C’è però una domanda che questa logica lascia aperta. Le pressioni che il Palio subisce vengono davvero tutte da fuori? Sul cavallo, semmai, la storia racconta altro: un’istituzione che ha saputo fare i conti con una questione difficile prima che diventasse una crociata esterna, sviluppando competenze e protocolli dall’interno. Non un cedimento alle pressioni, ma una scelta autonoma.
Le tensioni vere stanno altrove. Nel rapporto con una città che cambia — residenti nuovi, studenti, lavoratori che non si riconoscono in appartenenze totalizzanti e che pure abitano gli stessi vicoli. Nel turismo di massa che trasforma il Palio in spettacolo globale proprio mentre si proclama che va difeso come rito interno: una contraddizione che non viene da fuori, ma dalle scelte di comunicazione e apertura fatte negli anni.

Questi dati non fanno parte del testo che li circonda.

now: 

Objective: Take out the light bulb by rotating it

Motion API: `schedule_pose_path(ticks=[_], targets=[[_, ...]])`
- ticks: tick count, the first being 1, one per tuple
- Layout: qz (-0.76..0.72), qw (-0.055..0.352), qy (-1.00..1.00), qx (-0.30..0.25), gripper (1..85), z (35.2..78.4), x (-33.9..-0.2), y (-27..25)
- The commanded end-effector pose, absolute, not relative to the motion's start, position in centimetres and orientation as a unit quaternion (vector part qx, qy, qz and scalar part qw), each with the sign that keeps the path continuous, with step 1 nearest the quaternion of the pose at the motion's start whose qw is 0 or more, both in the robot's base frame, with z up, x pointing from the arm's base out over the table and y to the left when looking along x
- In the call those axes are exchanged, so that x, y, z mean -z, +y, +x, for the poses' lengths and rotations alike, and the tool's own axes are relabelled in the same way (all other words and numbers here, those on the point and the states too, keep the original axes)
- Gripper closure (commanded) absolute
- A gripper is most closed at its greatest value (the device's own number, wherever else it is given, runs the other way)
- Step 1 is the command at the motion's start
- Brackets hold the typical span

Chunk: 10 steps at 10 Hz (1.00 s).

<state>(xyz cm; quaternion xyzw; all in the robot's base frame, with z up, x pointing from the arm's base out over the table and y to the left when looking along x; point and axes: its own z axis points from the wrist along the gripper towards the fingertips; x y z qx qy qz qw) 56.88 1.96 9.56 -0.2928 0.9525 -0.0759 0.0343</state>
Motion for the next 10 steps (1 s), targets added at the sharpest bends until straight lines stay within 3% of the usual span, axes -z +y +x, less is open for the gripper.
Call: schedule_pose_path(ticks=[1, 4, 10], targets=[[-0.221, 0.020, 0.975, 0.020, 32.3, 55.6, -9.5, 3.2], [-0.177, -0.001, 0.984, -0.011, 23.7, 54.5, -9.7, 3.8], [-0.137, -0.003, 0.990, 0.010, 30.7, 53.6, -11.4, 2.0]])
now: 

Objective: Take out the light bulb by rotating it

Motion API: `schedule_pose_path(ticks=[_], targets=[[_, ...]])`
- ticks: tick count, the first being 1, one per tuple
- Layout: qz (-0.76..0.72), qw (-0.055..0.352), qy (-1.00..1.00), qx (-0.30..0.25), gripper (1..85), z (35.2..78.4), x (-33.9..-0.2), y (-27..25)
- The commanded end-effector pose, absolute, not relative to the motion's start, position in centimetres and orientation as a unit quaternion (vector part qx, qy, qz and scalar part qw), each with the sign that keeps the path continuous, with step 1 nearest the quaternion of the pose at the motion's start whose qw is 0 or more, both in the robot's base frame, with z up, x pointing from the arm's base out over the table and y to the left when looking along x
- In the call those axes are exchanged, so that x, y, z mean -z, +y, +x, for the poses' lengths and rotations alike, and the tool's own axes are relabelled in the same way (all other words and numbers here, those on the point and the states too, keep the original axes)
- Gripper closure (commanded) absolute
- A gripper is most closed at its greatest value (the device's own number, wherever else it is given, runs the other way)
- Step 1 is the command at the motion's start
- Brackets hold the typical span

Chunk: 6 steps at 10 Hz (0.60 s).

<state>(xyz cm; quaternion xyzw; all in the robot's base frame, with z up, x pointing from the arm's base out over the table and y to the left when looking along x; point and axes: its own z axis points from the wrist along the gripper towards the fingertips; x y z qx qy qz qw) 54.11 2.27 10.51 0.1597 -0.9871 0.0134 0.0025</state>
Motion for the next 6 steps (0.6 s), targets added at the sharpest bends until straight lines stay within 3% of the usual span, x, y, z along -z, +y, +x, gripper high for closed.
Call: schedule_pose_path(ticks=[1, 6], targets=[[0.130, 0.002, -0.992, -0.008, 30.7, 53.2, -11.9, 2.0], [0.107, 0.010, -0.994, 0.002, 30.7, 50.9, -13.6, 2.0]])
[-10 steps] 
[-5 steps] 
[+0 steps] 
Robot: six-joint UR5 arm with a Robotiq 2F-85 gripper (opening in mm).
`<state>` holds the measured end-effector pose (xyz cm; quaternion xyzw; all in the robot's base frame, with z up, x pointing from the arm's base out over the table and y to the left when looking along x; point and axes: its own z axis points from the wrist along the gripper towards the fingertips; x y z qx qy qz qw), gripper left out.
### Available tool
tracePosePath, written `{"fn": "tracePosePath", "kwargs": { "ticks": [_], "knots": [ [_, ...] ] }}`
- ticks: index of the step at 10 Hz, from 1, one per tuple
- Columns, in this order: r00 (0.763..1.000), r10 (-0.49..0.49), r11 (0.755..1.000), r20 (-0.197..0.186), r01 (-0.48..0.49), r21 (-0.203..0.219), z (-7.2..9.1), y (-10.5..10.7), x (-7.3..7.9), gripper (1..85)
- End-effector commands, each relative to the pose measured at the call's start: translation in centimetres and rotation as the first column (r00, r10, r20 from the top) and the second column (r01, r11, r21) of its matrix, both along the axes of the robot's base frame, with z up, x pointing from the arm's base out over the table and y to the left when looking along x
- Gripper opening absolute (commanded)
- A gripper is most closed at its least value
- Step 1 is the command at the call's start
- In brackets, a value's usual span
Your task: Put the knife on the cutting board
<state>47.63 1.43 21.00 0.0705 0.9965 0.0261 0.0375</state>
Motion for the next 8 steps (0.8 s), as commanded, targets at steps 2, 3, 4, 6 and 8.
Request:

Nessuna di queste osservazioni è una critica al valore della Festa. È semmai l’opposto: chi ama davvero un’istituzione sa che la vera sfida non arriva sempre da fuori. A volte arriva dalla difficoltà di guardare dentro senza che il riflesso faccia paura.
Diciassette voti su diciassette sono un segnale di fiducia. Sarebbe bello che quella fiducia venisse usata anche per fare domande scomode, non solo per rispondere alle accuse degli altri.